The Thunder are a young team, and they will probably stand between Minnesota and a place in the NBA finals for some time to come. But it would be wrong to place the blame for the Timberwolves’ playoff exit at Edwards’s feet. The team has a lot of existential (and financial) questions to answer this summer. For starters, there’s Julius Randle, the player Minnesota took a gamble on when they traded Karl-Anthony Towns to the New York Knicks last October. Randle, who has a checkered playoff résumé to say the least, had a rocky start in Minnesota, but rounded into form after the All-Star break and had a scintillating star turn in the first two rounds of the postseason. The conference finals, where he scored fewer than seven points in two games and looked lost for much of three of them, were a different story. Randle is on an expiring contract with a player option this summer, and the Wolves will have to take another gamble in guessing which version of Randle is to come, and if there’s a place for him moving forward.

Naz Reid, a beloved fan-favorite and former sixth man of the year, may have cost himself a pretty penny with his disappointing showing throughout the playoffs, but he’s still expected to forgo his bargain $15m player option and enter free agency this summer, another tough call for the Timberwolves to make.

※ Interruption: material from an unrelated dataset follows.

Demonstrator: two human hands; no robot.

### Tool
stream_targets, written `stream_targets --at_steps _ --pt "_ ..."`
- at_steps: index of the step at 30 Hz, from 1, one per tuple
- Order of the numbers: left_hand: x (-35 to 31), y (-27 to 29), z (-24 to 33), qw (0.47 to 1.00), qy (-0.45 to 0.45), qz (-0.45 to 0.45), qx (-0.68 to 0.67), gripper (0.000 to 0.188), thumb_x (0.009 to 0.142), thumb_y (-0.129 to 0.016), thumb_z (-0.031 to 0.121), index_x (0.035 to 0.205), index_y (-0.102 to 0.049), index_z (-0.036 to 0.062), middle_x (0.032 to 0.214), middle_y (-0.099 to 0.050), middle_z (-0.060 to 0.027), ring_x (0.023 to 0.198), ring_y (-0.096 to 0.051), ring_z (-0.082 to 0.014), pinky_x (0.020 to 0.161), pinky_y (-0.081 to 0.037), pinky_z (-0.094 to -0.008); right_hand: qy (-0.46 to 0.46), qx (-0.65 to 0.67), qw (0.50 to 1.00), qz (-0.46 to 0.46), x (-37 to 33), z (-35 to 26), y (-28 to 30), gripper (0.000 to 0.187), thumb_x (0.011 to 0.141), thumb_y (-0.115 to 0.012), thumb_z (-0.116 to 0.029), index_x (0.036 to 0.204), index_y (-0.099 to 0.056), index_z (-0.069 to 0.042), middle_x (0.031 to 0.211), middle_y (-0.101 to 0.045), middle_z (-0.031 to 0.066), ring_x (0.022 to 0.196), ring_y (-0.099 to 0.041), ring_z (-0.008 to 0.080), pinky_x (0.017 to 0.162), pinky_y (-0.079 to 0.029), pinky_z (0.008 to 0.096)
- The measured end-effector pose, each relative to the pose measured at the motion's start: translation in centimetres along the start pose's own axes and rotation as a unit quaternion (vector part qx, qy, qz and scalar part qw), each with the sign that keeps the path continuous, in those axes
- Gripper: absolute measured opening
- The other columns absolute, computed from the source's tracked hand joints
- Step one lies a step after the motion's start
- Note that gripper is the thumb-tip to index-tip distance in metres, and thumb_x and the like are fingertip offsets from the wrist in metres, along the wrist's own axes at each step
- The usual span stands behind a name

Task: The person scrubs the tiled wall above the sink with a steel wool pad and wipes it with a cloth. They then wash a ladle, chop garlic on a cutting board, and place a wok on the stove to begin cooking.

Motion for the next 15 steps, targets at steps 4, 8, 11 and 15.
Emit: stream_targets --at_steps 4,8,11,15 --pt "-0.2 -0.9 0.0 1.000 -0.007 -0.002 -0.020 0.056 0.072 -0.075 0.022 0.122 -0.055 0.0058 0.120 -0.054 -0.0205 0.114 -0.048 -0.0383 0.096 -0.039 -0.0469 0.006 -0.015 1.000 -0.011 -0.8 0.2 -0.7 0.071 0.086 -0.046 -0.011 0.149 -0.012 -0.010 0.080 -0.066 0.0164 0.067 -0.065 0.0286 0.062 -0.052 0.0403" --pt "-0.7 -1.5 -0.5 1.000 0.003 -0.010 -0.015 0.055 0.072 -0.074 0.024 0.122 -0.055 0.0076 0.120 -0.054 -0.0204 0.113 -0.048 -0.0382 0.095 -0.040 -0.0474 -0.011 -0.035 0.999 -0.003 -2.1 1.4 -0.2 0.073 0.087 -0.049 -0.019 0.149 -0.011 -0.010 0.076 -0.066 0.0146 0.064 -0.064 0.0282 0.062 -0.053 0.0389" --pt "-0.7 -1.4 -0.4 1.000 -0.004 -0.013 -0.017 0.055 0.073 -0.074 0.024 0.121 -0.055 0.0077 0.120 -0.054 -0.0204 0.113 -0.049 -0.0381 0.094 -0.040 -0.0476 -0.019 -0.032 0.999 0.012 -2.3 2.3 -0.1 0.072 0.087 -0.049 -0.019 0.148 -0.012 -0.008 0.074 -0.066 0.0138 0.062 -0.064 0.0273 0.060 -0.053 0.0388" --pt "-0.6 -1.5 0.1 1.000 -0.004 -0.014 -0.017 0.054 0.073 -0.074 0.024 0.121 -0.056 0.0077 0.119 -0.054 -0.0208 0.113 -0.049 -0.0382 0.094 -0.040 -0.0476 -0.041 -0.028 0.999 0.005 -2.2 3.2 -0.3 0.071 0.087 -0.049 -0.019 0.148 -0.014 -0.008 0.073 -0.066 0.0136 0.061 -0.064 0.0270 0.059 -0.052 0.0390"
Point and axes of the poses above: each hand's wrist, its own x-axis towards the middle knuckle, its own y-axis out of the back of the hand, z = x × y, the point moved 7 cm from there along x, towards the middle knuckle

Nickeil Alexander-Walker (who, as ESPN is quick to remind us, is MVP Shai Gilgeous-Alexander’s cousin) is also a free agent this summer, and has likely earned himself a bit of a pay bump over the course of his stint in Minnesota. Then there’s Rudy Gobert, whose albatross of a contract would most likely be difficult to move, even with his multi-time Defensive Player of the Year bona fides. But he’s been a clunky fit with Edwards, is a general liability offensively, and was mostly played off the floor by Thunder. Tim Connelly, the president of basketball operations the ‘Wolves wooed away from Denver, has done a mostly bang-up job to this point in Minnesota. But if he wants to steward Edwards’s potential, he has difficult decisions this offseason.

No one wants to see their favorite team outclassed in the manner the Timberwolves were in Oklahoma City on Wednesday evening. And the summer ahead is a murky one for the direction of the franchise and its roster. But to go from the butt of every NBA joke, whose claim to fame, for many fans, was either alienating Kevin Garnett or passing, twice, on Stephen Curry in the draft, to a perennial championship contender with a budding homegrown superstar, is a win. Or, one might say, a success.